Setelah sesi pengenalan Bahasa dan Budaya Tuli. Yunda Manik sebagai Ketua Bali Deaf Community (BDC) menceritakan pengalaman hidupnya sebagai Tuli hingga saat ini ia bekerja sebagai Admin Support di Kunang Jewelry. Yunda juga menjelaskan kenapa penting bagi Tuli untuk berkomunitas dan terhubung dengan orang lain. Melalui BDC, Yunda aktif melakukan kegiatan sosial.
Ario Seno, salah satu peserta acara ini, bercerita jika ia memiliki anak Tuli. Ia juga menanyakan kepada Yunda bagaimana agar anaknya bisa mulai bergaul dan bagaimana biasanya BDC berkegiatan. “Biasanya kegiatan-kegiatan BDC ada belajar bersama dengan anak-anak, kemudian dapat informasi juga dari seminar dan nongkrong-nongkrong biasa. Jadi kegiatan seperti itu untuk bisa mengembangkan diri. Jangan sering-sering stres,” jawab Yunda melalui JBI.
Membangun Budaya Inklusif
“Semua orang berhak menikmati tontonannya”, ujar Cika. Aktivisme di belakang motivasi Minikino bekerjasama dengan Pusbisindo adalah untuk memperjuangkan hak kesetaraan untuk menikmati karya audio visual, “minimal ada subtitle dan untuk kawan tunet bisa akses Audio Description”. Acara ini ditutup dengan penayangan film pendek berdurasi 8 menit 40 detik, @ITSDEKRAAA (2022) garapan sutradara I Made Suarbawa. Film pendek ini menceritakan tentang sekelompok remaja perempuan di pedesaan yang kehilangan teman mereka saat membuat Tiktok. Film pendek tersebut ditambahkan closed caption Bahasa Indonesia, sebuah subtitle yang memang diperuntukan spesifik untuk penonton Tuli.
Sebelum film dimulai, Suarbawa menyampaikan tentang kondisi perfilman kita yang tidak memperhatikan aspek-aspek inklusivitas. Menurutnya, kita perlu mendorong film-film di Indonesia juga bisa lebih inklusif. “Film Indonesia tidak ditonton oleh teman-teman Tuli karena subtitlenya bahasa Inggris, atau bahkan tidak ada subtitlenya, sedangkan film luar ada subtitle Indonesianya. Jadi temen Tuli kebanyakan nonton film luar,” keluh Suarbawa.

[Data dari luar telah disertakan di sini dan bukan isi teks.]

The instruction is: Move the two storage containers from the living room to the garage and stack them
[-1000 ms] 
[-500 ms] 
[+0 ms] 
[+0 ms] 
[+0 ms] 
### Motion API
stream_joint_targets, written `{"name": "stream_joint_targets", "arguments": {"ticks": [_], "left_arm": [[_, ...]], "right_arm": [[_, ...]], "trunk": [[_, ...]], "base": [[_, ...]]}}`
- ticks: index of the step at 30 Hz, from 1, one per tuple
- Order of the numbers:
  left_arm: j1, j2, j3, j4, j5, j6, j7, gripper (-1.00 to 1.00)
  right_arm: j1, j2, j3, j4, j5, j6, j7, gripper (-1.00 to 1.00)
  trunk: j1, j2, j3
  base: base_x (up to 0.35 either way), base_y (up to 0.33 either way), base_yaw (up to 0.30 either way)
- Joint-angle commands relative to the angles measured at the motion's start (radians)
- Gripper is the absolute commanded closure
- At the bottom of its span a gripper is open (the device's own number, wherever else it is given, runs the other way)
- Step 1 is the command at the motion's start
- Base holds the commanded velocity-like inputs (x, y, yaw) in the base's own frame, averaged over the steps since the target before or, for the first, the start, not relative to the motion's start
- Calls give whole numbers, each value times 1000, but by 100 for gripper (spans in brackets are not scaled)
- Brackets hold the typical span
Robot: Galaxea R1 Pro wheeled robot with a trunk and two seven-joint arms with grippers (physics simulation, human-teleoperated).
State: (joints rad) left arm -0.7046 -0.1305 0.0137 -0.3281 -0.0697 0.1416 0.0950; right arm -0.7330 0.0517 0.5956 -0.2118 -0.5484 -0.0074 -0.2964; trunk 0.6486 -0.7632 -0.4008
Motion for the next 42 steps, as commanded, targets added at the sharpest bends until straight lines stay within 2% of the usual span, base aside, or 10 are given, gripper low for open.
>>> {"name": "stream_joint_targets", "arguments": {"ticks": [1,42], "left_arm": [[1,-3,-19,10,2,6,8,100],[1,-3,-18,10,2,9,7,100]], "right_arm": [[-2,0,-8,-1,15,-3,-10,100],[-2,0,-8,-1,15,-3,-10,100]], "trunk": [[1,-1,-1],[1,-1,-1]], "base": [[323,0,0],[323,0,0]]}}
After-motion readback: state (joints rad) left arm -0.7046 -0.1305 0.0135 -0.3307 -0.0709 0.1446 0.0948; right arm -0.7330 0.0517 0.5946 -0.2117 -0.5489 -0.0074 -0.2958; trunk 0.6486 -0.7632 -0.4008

Dengan diputarnya film @ITSDEKRAAA acara pun berakhir, namun para peserta nampaknya masih antusias untuk berbincang mengenai Budaya Tuli dan Bahasa Isyarat. Halaman depan MASH Denpasar dipenuhi obrolan dan kisah problematika kehidupan dan Budaya Tuli. Rasyid Sabari, seorang pendamping Tuli dari Kudus misalnya bercerita tentang pengalamannya menemani teman-teman Tuli di Kudus. “Acara seperti ini harus dibuat lebih banyak lagi, supaya orang-orang tahu tiap daerah itu bahasanya beda, budayanya beda, dan problemnya pun beda. Kegiatan yang dilakukan oleh Tuli harus diangkat ke media supaya keberadaan mereka tidak dianggap invisible,” ungkap Rasyid.
Rasyid juga mengatakan jika kolaborasi seperti ini perlu dilakukan di banyak wilayah lain. Karena menurutnya kolaborasi antara orang dengar dan Tuli terutama di daerah, bisa mendorong pemahaman tentang Budaya Tuli lebih luas lagi. “Di daerah, banyak teman-teman Tuli benar-benar seperti hidup di dunia yang berbeda, mereka butuh interaksi,” ujar Rasyid.
Hal senada juga disampaikan oleh Ario Seno, seorang ayah dengan anak Tuli. “Kita (orang tua, orang dengar) haus akan informasi, kita miskin malah tentang informasi budaya Tuli ini. Bahkan kata ‘orang Tuli’, ‘orang dengar’ itu aja kita baru-baru ini taunya.” Bagi Ario akses terhadap informasi mengenai Budaya Tuli ini harus dibuka selebar-lebarnya. Oleh karenanya menurutnya kolaborasi dengan Pusbisindo mesti dilakukan oleh banyak komunitas. “Informasi ini harus menyentuh semuanya. Menyentuh orang yang punya anak kebutuhan khusus, menyentuh komunitas, atau bahkan menyentuh orang yang saat ini jadi penguasa,” pungkasnya.